Remediation aims and strategies Using the Acid Sulfate Remediation and Floodplain Management for Coastal Floodplains in NSW (Tulau, 2007); the aims of remediation are to: (a) minimise the production of acid and other oxidation products and (b) reduce the export of existing acid and oxidation product discharges.
The guidelines state this (a) is achieved via water table management to maintain water above the ASS layer and (b) is achieved via containing, neutralising, diluting or chemically reducing these products.
The guidelines outline four remediation strategies for coastal floodplains, floodgate management/modification; restoration of estuarine areas; dry acid containment, and wet acid containment strategies. The limited tidal influence (floodgate management), limited neutralising/buffering capacity of receiving waters (estuarine area strategy) and inability to control the water table (dry acid containment), mean that the wet acid containment strategy is the most appropriate to manage this site.
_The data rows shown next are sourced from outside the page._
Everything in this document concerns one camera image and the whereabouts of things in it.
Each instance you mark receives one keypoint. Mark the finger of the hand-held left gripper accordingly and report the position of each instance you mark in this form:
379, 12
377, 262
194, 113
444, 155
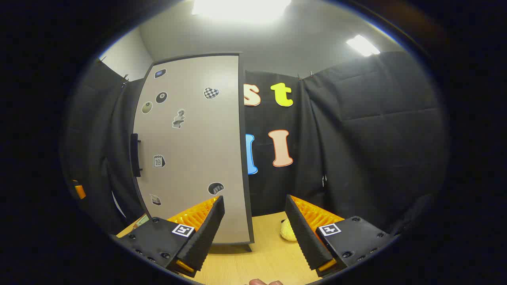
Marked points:
80, 192

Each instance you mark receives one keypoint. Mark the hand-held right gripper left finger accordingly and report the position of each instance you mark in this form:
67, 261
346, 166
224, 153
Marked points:
210, 229

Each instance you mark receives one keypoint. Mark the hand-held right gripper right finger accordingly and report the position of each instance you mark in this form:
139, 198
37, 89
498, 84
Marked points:
303, 233

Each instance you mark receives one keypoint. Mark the grey cabinet door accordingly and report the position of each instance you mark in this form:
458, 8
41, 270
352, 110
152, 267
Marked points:
198, 138

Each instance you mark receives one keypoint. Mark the yellow plush toy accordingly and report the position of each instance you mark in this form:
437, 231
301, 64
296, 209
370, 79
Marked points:
288, 232

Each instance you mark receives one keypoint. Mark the black backdrop cloth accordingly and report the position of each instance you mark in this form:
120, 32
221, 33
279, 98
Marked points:
376, 138
The objective of a wet acid containment strategy is the restoration of a freshwater wetland/ wet grazing area in order to:
- Prevent further oxidation and contain oxidation products by raising groundwater levels - Reduce oxidation products by increasing organic matter over time - Provide a grazing resource Agronomic advantages include protection from fire (one of landholder concerns), but other issues include snail and fluke management, mosquito risks, botulism, providing a new drinking water source for cattle (dammed water is currently piped to troughs), medium term stock exclusion, and resultant surface water quality.
Site assessment
Area The whole site (including house and farm buildings) is ca. 123 hectares with 40 hectares of lowland dry pasture. The proposed area for remediation (40 hectares) is marked in red (Fig. 1).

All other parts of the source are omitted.